5. Kristalizasyon, veri toplama ve işleme

  1. Oturma damlası buharı difüzyon tekniğini kullanarak karmaşık MHC ve peptidin kristalizasyonunu gerçekleştirin.
  2. Ptal-N*01:01/peptit komplekslerini ticari kristal kitlerle (örneğin, Kristal Ekran kiti I/II, Dizin Ekran kiti, PEGIon kiti I/II ve PEGRx kiti) tarayın.
  3. Elde edilen çözeltiyi kapatın ve 4 veya 18 °C'de 100 μL rezervuar çözeltisine karşı dengeleyin.
  4. Kültürdeki kristal büyümesini 3 gün, 1 hafta, 2 hafta, 1 ay, 3 ay ve 6 ay boyunca gözlemleyin. Kristal plakadaki her damlanın kristalleri olup olmadığını görmek için bir mikroskop kullanın.
    NOT: Ptal-N*01:01/HeV1(bβ2m) kristaller 0.2 M NaCl, 0.1 M Bis-Tris (pH 5.5) ve %25 (w/v) polietilen glikol 3.350 mg/mL konsantrasyonda gözlendi. Ptal-N*01:01/HeV1(hβ2m) kristaller 0.1 M HEPES, pH 7.0, %2 w/v polietilen glikol 3.350'de 7.5 mg/mL konsantrasyonda gözlendi.
  5. Kriyojenik koruma için kristalleri% 20 gliserol içeren bir depolama çözeltisine aktarın ve ardından 100 K gazlı azot akışında hızla soğutun.
  6. Şanghay senkrotron radyasyon tesisinin (Şanghay, Çin) bl19U ışın hattından X-ışını kırınım verilerini toplayın.

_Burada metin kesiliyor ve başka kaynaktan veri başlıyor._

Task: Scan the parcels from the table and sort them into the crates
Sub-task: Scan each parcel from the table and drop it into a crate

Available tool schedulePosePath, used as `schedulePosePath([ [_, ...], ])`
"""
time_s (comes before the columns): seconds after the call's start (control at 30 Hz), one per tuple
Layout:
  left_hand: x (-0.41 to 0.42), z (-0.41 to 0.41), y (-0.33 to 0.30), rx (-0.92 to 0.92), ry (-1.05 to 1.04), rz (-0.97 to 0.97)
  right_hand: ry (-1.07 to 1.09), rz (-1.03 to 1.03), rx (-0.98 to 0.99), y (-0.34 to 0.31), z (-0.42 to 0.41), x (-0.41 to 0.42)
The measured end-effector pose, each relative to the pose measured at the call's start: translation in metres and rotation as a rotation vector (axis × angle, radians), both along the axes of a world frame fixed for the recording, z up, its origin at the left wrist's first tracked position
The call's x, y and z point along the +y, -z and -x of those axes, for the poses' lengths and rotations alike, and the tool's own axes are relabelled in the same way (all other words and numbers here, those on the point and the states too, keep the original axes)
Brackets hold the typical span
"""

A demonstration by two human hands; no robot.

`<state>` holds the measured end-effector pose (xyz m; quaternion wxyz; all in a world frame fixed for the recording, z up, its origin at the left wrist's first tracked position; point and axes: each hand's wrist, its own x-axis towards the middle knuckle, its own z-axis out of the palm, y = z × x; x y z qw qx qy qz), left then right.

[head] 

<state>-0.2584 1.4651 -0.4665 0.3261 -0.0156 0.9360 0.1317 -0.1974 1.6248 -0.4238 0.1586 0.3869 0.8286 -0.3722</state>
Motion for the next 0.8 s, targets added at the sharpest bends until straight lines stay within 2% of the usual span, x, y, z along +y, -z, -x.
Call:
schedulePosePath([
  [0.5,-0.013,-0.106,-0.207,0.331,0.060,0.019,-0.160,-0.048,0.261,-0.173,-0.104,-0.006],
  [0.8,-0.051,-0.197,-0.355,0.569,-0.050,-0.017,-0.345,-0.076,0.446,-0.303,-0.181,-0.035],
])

6. Yapı belirleme ve analizleri

  1. Yüksek çözünürlüklü yapısal verilerle, Denzo programını ve HKL2000 yazılım paketini (https://hkl-xray.com/) kullanarak koleksiyonun gücünü işleyin ve ölçeklendirin 23.
  2. Protein Veri Bankası'nda (PDB) daha iyi bir başlangıç modeli seçtikten sonra, CCP424'te Phaser MR programı ile moleküler değiştirme kullanarak yapıları belirleyin (http://www.ccp4.ac.uk/). Kullanılan model Protein Data Bank (PDB) kod 5F1I ile yapı koordinatlarıydı.
  3. İlk eklem iyileştirmesi için rafine X-ray modelini kullanın. Phenix rafine tek başına ve ortak modları tek başına X-ışını ve eklem nötron ve X-ışını arıtma için kullanın.
  4. Her arıtma turundan sonra, modeli Coot 25'teki (https://www2.mrc-lmb.cam.ac.uk/personal/pemsley/coot/) Fo − Fc ve2Fo − Fc pozitif nükleer yoğunluk haritaları ile manuel olarak kontrol edin. Bu, suların ve belirli D atomlarının uygun şekilde yerleştirilmesini kolaylaştırır. Yapıların tüm figürleri PyMOL (http://www.pymol.org/) tarafından oluşturulmuştur.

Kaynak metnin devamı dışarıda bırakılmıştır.